(Task description)
Go through the listing beneath this task and return every line that carries the string "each".

(Beginning of Dataset extract)

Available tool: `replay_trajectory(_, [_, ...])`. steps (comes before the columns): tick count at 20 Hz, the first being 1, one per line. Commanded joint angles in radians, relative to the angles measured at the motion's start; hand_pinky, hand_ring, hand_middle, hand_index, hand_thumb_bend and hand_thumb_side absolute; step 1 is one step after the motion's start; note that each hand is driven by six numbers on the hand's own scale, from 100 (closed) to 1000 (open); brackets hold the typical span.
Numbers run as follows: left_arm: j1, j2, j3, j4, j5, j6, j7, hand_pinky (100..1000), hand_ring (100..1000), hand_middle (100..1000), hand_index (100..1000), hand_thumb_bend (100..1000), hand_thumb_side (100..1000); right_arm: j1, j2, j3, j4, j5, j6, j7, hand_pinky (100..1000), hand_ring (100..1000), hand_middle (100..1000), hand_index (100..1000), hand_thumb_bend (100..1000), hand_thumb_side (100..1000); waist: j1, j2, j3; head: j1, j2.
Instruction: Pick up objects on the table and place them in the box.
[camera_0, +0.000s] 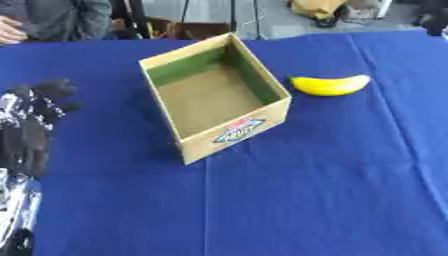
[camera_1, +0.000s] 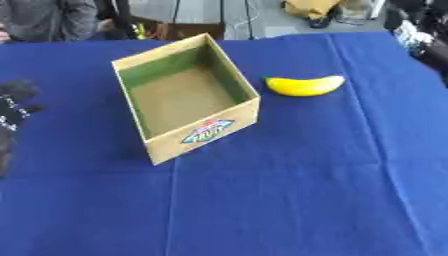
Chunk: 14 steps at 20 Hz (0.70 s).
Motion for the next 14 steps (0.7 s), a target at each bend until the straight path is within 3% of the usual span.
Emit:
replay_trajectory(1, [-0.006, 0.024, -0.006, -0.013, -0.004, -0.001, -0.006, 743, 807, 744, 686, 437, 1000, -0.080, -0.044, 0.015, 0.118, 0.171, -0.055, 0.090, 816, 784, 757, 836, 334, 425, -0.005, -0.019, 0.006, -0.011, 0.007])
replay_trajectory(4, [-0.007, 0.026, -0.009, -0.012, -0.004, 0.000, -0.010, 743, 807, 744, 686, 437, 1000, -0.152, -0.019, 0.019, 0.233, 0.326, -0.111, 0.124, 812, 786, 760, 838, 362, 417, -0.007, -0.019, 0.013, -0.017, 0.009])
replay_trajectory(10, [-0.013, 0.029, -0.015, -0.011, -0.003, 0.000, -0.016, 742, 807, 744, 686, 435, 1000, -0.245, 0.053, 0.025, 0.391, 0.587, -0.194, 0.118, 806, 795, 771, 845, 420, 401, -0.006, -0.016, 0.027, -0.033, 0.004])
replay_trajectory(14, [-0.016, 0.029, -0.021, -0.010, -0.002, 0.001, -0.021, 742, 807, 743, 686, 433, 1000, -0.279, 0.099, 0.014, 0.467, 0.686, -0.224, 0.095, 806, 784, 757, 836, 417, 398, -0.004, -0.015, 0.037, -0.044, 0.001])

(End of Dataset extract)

(Answer to this problem)
Available tool: `replay_trajectory(_, [_, ...])`. steps (comes before the columns): tick count at 20 Hz, the first being 1, one per line. Commanded joint angles in radians, relative to the angles measured at the motion's start; hand_pinky, hand_ring, hand_middle, hand_index, hand_thumb_bend and hand_thumb_side absolute; step 1 is one step after the motion's start; note that each hand is driven by six numbers on the hand's own scale, from 100 (closed) to 1000 (open); brackets hold the typical span.
Motion for the next 14 steps (0.7 s), a target at each bend until the straight path is within 3% of the usual span.

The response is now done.